New research shows that brain development in humans and other primates is closely linked to skeletal development, a finding that creates new avenues for studying the evolution and development of the human brain.
“We know that a major factor in evolutionary change is the regulation of subtle differences in growth and development,” said Jay Stock, professor of biological anthropology at Western and member of the team of researchers which made this finding.
Modern humans develop much slower than other species, but this growth rate allows for the brain growth and development of more neural connections that define humans, such as learning languages and social behaviour, and building social networks.
The team compared bone development among humans, two species of apes (gorilla and chimpanzee) and one species of monkey (Japanese macaque), to determine patterns of causation between neural development and skeletal development. Their research was recently published in PNAS.
“We have been studying trabecular bone, the spongy bone found predominantly in the ends of long bones, for many years,” said Stock. “The density, volume, and orientation of trabecular bone is known to relate to activity patterns in life, but we don’t know too much about its development.”
Jaap Saers, lead author of the study and a researcher at the University of Cambridge and Naturalis Biodiversity Center in the Netherlands, said they were surprised to see that age-related changes in bone structure did not follow changes in body size, but rather corresponded to brain maturation.
“This connection seemed arbitrary at first, but we quickly realized that the brain of course controls the movement of the rest of the body,” said Saers. “These movements subject bones to different forces to which they adapt by adding more bone. This provides a causal mechanism linking the development of the brain to the development of locomotion, and, in turn, to the development of the skeleton.”
Based on this new understanding, scientists can interpret aspects of neural development from parts of the skeleton other than the skull. They can also learn more about parts of the body, such as the nervous system, that do not fossilize.

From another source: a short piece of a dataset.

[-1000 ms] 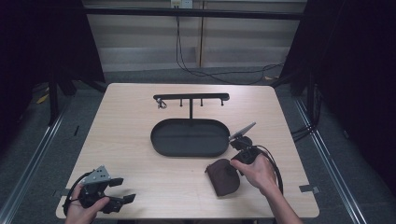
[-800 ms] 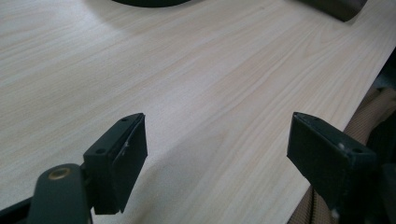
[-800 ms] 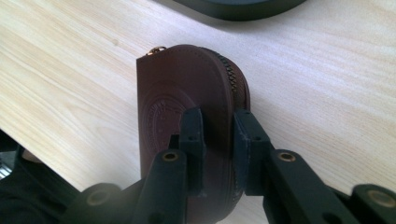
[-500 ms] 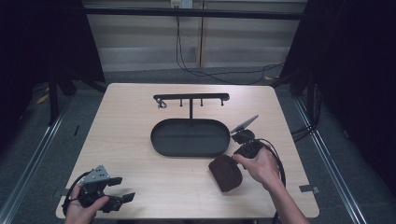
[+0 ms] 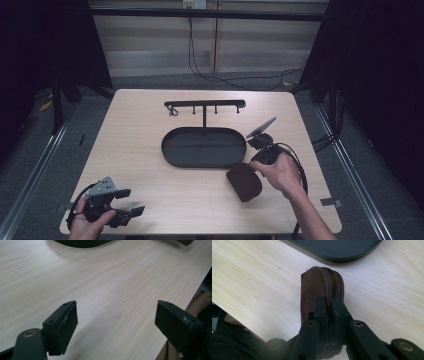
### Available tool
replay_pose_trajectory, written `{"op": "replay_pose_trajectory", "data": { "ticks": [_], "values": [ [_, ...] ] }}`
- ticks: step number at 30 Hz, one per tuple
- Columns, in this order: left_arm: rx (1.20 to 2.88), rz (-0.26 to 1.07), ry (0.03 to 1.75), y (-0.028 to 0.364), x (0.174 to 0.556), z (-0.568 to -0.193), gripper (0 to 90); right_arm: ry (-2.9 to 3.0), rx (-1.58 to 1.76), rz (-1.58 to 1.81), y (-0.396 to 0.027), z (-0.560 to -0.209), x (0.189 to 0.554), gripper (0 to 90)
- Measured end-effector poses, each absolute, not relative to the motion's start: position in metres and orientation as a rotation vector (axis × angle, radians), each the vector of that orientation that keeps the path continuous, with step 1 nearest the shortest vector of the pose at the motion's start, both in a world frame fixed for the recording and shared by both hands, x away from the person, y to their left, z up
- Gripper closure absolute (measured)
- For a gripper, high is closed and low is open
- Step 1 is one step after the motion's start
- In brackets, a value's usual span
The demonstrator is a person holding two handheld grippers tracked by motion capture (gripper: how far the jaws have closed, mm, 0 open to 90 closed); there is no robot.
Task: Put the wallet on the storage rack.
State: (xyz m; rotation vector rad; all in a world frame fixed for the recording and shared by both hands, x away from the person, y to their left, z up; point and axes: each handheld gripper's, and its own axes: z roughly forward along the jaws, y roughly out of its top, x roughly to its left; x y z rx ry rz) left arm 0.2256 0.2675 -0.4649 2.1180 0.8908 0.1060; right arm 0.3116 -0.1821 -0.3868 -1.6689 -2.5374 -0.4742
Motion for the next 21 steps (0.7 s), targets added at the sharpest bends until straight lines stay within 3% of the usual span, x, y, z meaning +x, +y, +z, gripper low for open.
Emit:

“Researchers have had a hard time studying neural development from the fossil record,” said Stock. “To understand brain growth, we needed to find relatively complete fossilized skulls, and ideally skulls that have not completed growth.”
“The close connections between brain development, locomotion, and bone development offer some exciting new ways to understand the evolution of some key human characteristics,” said Saers.
Examining bone growth and development in the fossils of human relatives will allow scientists to determine the age at which their infants were able to move around by themselves, and how quickly their brains and locomotor ability developed. They can also determine whether our fossil relatives used their upper limbs to climb trees or were more permanently tied to the ground at different stages of their development.
“This opens up completely new possibilities for studying the evolutionary history of our species,” said Saers.